# [Activity]
Set down the lines of the data exactly, starting at the first and stopping after the line containing "Find the black".

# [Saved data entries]
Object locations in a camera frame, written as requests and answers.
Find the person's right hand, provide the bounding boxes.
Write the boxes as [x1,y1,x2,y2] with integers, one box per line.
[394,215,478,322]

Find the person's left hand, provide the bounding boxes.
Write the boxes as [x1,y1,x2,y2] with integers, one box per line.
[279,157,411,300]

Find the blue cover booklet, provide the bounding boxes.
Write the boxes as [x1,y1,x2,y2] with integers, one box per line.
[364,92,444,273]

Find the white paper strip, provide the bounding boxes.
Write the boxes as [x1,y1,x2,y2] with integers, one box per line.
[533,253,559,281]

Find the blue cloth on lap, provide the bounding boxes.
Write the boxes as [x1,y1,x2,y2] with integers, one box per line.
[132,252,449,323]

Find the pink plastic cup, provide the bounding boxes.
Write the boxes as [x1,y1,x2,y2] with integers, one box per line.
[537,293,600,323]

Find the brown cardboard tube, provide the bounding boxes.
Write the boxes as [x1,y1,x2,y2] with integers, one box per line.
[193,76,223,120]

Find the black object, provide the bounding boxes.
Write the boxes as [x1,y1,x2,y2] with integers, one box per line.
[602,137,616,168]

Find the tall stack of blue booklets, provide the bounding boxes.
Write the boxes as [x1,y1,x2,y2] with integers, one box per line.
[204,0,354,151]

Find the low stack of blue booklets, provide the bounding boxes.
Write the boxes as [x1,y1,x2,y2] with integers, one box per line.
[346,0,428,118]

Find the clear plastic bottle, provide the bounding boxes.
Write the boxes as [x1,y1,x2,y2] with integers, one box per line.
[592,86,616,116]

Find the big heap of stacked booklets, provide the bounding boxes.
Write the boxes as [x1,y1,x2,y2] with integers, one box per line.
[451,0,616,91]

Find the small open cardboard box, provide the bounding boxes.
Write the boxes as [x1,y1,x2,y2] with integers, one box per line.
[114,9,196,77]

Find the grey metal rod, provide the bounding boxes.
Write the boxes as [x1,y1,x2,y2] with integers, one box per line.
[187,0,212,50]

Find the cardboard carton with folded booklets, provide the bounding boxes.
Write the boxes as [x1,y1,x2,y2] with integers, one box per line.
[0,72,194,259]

# [Finished exercise]
Object locations in a camera frame, written as requests and answers.
Find the person's right hand, provide the bounding boxes.
Write the boxes as [x1,y1,x2,y2] with integers, one box per line.
[394,215,478,322]

Find the person's left hand, provide the bounding boxes.
Write the boxes as [x1,y1,x2,y2] with integers, one box per line.
[279,157,411,300]

Find the blue cover booklet, provide the bounding boxes.
Write the boxes as [x1,y1,x2,y2] with integers, one box per line.
[364,92,444,273]

Find the white paper strip, provide the bounding boxes.
Write the boxes as [x1,y1,x2,y2] with integers, one box per line.
[533,253,559,281]

Find the blue cloth on lap, provide the bounding boxes.
Write the boxes as [x1,y1,x2,y2] with integers, one box per line.
[132,252,449,323]

Find the pink plastic cup, provide the bounding boxes.
Write the boxes as [x1,y1,x2,y2] with integers, one box per line.
[537,293,600,323]

Find the brown cardboard tube, provide the bounding boxes.
Write the boxes as [x1,y1,x2,y2] with integers, one box per line.
[193,76,223,120]

Find the black object, provide the bounding boxes.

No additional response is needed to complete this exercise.